> [TO DO]:
The reply should be a single number: the count of lines below that contain the word "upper".

Saved data entries:
════════════════════
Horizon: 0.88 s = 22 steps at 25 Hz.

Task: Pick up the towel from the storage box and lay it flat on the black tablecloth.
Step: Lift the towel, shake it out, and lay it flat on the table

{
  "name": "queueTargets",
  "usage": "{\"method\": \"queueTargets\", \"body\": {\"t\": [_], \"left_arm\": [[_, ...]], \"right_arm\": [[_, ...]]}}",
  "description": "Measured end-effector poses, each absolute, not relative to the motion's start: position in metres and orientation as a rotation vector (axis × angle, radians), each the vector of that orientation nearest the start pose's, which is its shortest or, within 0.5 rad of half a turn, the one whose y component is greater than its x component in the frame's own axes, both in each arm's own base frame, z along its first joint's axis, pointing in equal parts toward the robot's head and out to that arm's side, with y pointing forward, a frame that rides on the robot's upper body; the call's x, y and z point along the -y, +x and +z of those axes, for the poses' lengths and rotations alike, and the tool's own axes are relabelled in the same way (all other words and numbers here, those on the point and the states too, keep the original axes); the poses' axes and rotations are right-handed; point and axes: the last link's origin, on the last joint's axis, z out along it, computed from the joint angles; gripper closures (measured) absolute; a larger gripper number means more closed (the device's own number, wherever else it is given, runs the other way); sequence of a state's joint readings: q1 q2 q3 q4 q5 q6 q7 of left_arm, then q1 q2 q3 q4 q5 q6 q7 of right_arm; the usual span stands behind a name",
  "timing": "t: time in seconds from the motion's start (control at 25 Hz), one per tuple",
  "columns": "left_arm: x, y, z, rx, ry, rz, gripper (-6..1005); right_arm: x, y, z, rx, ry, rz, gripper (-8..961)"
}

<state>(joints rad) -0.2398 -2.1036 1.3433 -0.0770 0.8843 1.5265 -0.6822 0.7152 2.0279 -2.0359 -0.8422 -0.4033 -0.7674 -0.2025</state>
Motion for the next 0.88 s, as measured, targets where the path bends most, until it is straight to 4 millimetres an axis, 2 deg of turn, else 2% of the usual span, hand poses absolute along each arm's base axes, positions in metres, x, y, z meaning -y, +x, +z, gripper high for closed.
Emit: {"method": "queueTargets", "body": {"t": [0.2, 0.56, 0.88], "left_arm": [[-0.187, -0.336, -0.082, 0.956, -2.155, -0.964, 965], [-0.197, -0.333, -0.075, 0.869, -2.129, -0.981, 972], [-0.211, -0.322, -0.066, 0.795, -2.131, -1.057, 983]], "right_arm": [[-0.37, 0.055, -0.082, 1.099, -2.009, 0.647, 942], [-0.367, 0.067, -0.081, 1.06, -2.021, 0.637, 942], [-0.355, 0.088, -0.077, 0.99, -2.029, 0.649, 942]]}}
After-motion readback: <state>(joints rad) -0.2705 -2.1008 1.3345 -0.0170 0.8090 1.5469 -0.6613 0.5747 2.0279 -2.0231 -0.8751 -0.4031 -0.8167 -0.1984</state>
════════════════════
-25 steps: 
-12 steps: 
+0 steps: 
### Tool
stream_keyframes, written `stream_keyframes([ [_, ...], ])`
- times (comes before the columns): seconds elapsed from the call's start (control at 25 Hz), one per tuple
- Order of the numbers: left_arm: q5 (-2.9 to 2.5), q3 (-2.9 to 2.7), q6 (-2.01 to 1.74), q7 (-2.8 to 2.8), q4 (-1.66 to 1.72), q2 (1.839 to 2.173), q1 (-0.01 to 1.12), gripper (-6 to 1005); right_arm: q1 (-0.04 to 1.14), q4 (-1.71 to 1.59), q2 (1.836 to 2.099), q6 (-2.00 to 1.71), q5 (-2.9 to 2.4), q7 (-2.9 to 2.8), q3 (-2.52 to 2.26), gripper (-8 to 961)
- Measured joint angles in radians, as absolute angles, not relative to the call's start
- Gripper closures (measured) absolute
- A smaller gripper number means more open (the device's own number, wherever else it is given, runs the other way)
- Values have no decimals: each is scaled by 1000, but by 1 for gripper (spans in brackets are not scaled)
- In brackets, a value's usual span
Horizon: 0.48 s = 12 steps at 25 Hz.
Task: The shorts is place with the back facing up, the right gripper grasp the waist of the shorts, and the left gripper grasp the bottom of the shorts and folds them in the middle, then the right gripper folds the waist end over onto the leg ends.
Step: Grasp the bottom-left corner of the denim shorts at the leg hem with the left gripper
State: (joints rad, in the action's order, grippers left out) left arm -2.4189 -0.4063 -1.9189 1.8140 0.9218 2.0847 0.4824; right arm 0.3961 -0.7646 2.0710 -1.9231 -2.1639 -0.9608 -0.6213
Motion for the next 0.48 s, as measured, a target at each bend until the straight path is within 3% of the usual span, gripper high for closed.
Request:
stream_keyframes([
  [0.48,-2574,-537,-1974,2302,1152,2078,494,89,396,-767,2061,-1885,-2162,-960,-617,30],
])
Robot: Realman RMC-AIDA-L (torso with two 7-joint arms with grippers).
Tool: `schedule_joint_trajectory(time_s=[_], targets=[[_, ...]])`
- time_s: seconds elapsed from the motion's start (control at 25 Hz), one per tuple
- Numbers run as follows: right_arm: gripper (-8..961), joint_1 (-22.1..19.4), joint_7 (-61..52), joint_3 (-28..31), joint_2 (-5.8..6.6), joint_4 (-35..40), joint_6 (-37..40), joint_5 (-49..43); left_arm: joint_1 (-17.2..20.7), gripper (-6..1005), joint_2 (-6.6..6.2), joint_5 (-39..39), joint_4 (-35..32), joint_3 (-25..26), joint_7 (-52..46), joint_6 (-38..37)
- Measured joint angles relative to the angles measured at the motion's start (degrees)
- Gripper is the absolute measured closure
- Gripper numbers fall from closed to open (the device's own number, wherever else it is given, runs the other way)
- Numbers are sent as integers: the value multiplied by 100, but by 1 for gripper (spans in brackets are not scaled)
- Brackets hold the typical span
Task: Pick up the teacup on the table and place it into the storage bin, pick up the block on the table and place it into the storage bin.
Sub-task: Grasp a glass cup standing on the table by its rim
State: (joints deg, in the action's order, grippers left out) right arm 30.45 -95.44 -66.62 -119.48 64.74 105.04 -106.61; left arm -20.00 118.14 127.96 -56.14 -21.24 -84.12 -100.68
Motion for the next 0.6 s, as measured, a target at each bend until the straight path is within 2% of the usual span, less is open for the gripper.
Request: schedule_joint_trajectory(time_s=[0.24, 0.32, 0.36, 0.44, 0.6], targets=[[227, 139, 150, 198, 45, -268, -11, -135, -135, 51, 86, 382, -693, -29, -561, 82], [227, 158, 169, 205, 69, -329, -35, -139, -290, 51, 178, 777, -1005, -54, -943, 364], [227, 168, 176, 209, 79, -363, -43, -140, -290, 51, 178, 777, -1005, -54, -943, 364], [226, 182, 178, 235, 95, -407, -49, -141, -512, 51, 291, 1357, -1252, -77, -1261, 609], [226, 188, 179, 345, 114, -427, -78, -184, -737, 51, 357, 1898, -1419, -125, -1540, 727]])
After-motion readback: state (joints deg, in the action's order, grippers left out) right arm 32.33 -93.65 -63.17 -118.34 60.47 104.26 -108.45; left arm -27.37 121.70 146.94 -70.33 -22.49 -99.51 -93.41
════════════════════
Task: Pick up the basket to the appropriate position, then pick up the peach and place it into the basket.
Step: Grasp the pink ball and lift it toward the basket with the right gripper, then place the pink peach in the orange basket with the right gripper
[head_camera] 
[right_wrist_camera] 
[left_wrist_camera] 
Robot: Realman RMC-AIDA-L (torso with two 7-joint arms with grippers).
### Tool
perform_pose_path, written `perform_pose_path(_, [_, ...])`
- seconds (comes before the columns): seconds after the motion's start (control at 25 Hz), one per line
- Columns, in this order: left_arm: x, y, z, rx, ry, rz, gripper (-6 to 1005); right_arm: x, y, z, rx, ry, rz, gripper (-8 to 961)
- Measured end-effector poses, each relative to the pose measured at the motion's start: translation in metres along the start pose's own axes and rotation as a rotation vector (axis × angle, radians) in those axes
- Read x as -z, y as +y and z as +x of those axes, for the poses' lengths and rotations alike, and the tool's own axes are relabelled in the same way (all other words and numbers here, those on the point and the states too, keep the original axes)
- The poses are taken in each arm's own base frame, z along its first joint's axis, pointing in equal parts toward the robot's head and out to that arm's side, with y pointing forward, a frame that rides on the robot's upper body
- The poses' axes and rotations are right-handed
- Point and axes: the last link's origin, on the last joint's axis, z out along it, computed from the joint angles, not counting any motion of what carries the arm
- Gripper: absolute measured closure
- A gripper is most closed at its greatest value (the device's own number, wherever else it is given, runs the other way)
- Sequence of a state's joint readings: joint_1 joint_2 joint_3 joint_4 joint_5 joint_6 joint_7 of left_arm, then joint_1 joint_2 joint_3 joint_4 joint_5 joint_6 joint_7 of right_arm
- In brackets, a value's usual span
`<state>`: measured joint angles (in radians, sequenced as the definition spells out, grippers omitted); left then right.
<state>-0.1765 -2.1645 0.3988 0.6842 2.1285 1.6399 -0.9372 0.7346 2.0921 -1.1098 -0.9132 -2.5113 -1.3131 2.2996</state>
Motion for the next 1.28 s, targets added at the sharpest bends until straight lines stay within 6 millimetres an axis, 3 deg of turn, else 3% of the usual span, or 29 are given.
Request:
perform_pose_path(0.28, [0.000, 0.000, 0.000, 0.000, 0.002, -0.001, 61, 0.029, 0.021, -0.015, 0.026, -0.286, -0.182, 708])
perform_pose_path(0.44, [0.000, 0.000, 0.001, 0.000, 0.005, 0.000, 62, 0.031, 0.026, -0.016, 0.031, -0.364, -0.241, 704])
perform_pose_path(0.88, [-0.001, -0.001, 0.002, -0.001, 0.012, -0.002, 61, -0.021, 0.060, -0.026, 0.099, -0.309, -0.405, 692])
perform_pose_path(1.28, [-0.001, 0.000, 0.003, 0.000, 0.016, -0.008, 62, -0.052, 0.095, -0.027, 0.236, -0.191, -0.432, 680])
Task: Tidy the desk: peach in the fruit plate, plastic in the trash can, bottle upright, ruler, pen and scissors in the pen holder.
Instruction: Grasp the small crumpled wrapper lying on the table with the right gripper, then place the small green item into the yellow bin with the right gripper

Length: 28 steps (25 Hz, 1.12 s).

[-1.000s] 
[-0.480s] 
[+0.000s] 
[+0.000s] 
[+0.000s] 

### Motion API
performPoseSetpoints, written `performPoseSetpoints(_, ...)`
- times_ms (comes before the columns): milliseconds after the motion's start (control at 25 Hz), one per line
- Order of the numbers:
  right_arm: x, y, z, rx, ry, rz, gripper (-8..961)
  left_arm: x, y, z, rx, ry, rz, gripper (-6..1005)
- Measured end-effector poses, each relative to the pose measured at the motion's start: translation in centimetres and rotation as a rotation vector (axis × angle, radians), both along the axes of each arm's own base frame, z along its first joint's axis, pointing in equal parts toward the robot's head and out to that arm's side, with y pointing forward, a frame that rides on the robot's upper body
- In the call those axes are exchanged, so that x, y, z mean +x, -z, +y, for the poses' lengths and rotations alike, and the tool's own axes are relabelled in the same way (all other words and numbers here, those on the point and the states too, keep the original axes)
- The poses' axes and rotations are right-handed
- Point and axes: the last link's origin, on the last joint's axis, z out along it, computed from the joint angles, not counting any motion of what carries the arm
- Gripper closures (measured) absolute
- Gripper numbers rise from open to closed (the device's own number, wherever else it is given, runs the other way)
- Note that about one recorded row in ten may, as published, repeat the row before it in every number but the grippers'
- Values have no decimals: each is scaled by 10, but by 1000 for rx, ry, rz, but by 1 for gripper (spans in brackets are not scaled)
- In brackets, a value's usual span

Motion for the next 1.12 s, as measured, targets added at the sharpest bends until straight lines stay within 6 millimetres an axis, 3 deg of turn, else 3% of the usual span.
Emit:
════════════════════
> [YOUR SOLUTION]:
3